Introduction

The book explores weekend farmers markets before opening time.

Each weekend I ride my bicycle into the mountains near my Silicon Valley home. I start very early in the morning to avoid the traffic and the heat. During the first days of the COVID-19 pandemic, the local farmers market moved to a parking lot that I used as a shortcut. It was one of the few places where people would congregate.

I became interested in this pre-dawn activity, because there was no other activity around. My home office video conferencing camera was used to chronicle their work. My curiosity slowly became a project.

I usually arrive three hours before the opening. Standing in the parking lot under a street light, I wait for the first trucks. A business card helps to dissolve the suspicions. Those persons willing to provide contact information get copies of the better photos.

New diets make January’s weekends the busiest, followed by Mothers Day. Strawberries are individually arranged in baskets to always point in the direction of the customer. Oranges and onions, full of water, are the heaviest boxes to lift. The trucks for the vegetable stalls arrive first, the baked goods are usually last. These are things I didn’t know before.

Some mornings it’s so cold that I can only use my thumbs to operate the camera.

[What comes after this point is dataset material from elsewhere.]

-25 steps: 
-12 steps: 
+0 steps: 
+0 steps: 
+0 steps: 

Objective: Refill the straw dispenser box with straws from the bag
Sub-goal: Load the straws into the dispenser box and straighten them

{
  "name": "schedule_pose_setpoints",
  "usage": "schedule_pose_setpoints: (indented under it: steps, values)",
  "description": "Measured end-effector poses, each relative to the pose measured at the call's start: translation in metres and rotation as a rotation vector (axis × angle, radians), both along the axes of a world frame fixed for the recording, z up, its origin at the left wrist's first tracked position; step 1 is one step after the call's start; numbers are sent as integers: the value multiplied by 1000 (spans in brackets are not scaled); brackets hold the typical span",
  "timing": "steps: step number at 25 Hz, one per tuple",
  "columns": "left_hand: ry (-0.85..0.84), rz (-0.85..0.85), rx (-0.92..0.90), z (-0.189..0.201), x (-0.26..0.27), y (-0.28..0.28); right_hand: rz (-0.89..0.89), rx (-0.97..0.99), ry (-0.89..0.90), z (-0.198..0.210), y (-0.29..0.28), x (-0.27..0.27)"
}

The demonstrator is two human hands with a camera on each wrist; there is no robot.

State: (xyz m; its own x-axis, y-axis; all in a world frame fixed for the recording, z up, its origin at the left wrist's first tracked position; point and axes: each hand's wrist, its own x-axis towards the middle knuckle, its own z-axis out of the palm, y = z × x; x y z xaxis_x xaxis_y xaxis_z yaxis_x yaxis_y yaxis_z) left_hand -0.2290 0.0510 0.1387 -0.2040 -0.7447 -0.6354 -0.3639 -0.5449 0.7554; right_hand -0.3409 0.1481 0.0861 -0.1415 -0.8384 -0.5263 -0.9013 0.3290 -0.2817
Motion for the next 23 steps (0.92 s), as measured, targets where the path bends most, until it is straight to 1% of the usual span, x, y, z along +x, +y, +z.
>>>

I’ve been there in the rain and fog too. The weather doesn’t stop the activity.

It’s an immense amount of work done with blurring speed. Between 10 to 20 pounds of goods are unloaded, unboxed and placed on display every minute for 2-3 hours prior to the customers’ arrival. The vehicles are often loaded in the dark, and leave the California central valley farms just after midnight to make a four hour drive to the San Francisco metropolitan area. They start the return trip in the early afternoon to arrive home for dinner. I have seen the same teams on Saturdays and Sundays in different cities. They are there midweek too, especially in the summer.

Sometimes trucks deposit their goods and leave, apparently abandoning the merchandise. Half an hour later the tents arrive and the products are neatly displayed on collapsible tables. Larger vehicles also provide items for smaller ones destined for markets in nearby cities. The person behind the counter may have got out of bed after another team arranged the merchandise and texted them. It is often astonishing to see tons of goods unloaded and arranged in a couple hours by a few persons.

It is a small close community, with a mutual interest in the success of each market. Those behind the scenes broadly represent the cultural diversity of the Bay Area where I live. There is friendly competition and cooperation.

I started photography when I volunteered for my school yearbook in Jamaica. A family friend had a darkroom and was willing to let us use it to develop the photos we needed. In university I spent most of my scholarship’s money on film. After one-hour photo stores damaged my negatives, I started using contact sheets. I enjoyed it, but it was horrifically expensive for a young engineer on the island. I started taking black and white photos to save money. When I started my family, I had to stop. I patiently waited until the promise of digital photography’s super cheap cost per photo and acceptable quality came true.

Black and white accentuates the work done in the markets’ morning shadows. It is now an artistic choice. My bicycle awaits.